Posted: Mon May 08, 2006 6:54 am
by ArndW
The Hawk repository is no longer the DataStage flavor of UniVerse. Informatica has never used UniVerse files and cannot access them (without the 3rd party ODBC drivers).

Posted: Mon May 08, 2006 6:57 am
by kumar_s
Thanks for the repsonse.
BTW I actually ment Informatica uses 3rd party database like oracle to build and maintain its repository.

Posted: Mon May 08, 2006 2:33 pm
by ray.wurlod
In Hawk the same repository is used by not only DataStage but also InformationAnalyzer (formerly AuditStage, ProfileStage and some of the QualityStage investigation pieces), QualityStage and MetaStage. And you won't have direct access to the repository at all - there is a layer of services between you and it.
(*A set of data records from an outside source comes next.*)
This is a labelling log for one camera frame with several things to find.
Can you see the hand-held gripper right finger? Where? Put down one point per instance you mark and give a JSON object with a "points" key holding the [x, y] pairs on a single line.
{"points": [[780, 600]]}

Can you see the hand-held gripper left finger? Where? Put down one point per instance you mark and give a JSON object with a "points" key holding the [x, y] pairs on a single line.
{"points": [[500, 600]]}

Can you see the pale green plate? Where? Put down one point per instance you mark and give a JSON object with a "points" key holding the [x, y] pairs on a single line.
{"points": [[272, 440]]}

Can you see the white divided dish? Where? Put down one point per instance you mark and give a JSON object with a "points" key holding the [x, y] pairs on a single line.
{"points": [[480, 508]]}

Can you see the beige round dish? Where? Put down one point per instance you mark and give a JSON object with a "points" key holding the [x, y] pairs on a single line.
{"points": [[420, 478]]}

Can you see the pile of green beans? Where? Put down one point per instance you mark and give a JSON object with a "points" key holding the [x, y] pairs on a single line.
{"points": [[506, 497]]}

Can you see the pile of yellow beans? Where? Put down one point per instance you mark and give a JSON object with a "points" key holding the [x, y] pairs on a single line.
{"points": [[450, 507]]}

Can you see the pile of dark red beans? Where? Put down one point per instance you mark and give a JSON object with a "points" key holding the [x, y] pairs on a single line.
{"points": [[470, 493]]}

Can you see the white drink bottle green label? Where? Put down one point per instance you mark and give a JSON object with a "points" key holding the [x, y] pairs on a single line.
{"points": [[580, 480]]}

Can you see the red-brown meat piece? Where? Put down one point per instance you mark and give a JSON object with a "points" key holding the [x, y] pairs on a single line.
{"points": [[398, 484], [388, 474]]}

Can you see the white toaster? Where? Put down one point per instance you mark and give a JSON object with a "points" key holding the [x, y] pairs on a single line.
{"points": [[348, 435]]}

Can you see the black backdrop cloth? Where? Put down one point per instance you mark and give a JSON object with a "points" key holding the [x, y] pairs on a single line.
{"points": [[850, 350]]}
Posted: Tue May 23, 2006 8:45 am
by bradh
I am creating a DataStage job that will extract job name and last modification date from the DS_AUDIT file, sort the data and create a .csv file that I will mail to my manager. He needs the modification date for auditing. I understand that DS_AUDIT may change in the future. Does anyone see anything wrong with getting a list of jobs and change dates this way?


Thanks,

Brad

Posted: Tue May 23, 2006 9:13 am
by gateleys
Use the command LIST DICT DS_AUDIT to describe the DS_AUDIT file. You will see what are the fields in that file. Now, you can use either a hashed file or a UV stage to get the required fields, which in your case would be KEY (for job) and DTM (for Modification Timestamp).

gateleys

Posted: Tue May 23, 2006 10:22 am
by ArndW
Brad,

as long as you and/or the customer is aware that this method will cease to function (without modification) at some point in the next release then go ahead.
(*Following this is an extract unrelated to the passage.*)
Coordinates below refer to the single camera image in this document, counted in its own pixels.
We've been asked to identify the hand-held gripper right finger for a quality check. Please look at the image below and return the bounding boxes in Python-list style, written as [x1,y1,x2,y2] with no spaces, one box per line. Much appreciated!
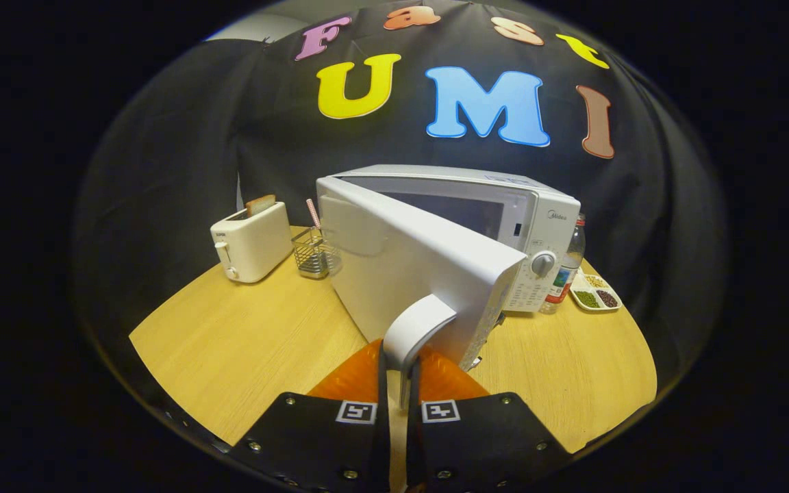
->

Posted: Tue May 23, 2006 11:47 am
by gateleys
Hey Arnd,
Is there any other way that we can collect the statistics other than from DS_AUDIT? If NO and also since the current repository will be massively revised in the next version, then we will be left with 2 options:
1. Wait for the client to upgrade to Hawk, and then figure out a way by going through it docs. Till then, tell the client that we cannot mess with DS_AUDIT since it will cease to exist in the next release.
2. Tell our client that the next release is no good/too expensive and use DS_AUDIT.


gateleys

Posted: Tue May 23, 2006 6:44 pm
by kduke
DS_AUDIT has been explained in several posts by Ray. EtlStats includes about 60 scripts most report on these tables like DS_JOBS and DS_JOBOBJECTS but a few also look at RT_LOG and RT_STATUS. There are lots of jobs included which extract this information to create your own metadata repository. These are all examples of how to use this information to make your ETL more powerful because you can intergrate row counts or job metadata.
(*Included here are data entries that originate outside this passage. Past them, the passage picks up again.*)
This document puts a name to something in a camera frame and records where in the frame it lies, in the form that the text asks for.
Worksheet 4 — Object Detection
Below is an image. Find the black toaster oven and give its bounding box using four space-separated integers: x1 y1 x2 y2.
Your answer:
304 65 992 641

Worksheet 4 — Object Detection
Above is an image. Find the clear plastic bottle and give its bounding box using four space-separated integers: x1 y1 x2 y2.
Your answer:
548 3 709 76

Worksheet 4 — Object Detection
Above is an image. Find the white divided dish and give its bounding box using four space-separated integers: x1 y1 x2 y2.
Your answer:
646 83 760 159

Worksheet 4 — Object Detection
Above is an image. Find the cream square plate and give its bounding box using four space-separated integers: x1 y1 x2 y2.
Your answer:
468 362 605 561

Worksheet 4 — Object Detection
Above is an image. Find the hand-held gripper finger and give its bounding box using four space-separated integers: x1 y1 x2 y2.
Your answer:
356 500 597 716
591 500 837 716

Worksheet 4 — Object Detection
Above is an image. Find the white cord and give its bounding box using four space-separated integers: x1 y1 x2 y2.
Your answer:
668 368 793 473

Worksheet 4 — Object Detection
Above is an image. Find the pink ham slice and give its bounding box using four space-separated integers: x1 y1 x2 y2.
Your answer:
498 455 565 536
I promise the next version will be much easier to install and use. I plan on cleaning up the jobs as well. A lot of these jobs you may only use once in a while. I have some jobs which I will share which extract all the table names which are cleared or truncated. I also extract all the table names from the system tables so I can find which tables are not truncated by comparing the results of the 2 jobs.

I did similar things with job sequences. I wanted to know which parameters were used in a sequence. To extract this and write your own SQL against the results to see if all developers setup each sequence the same. How consistent are your developers? Why not find out for sure instead of guessing.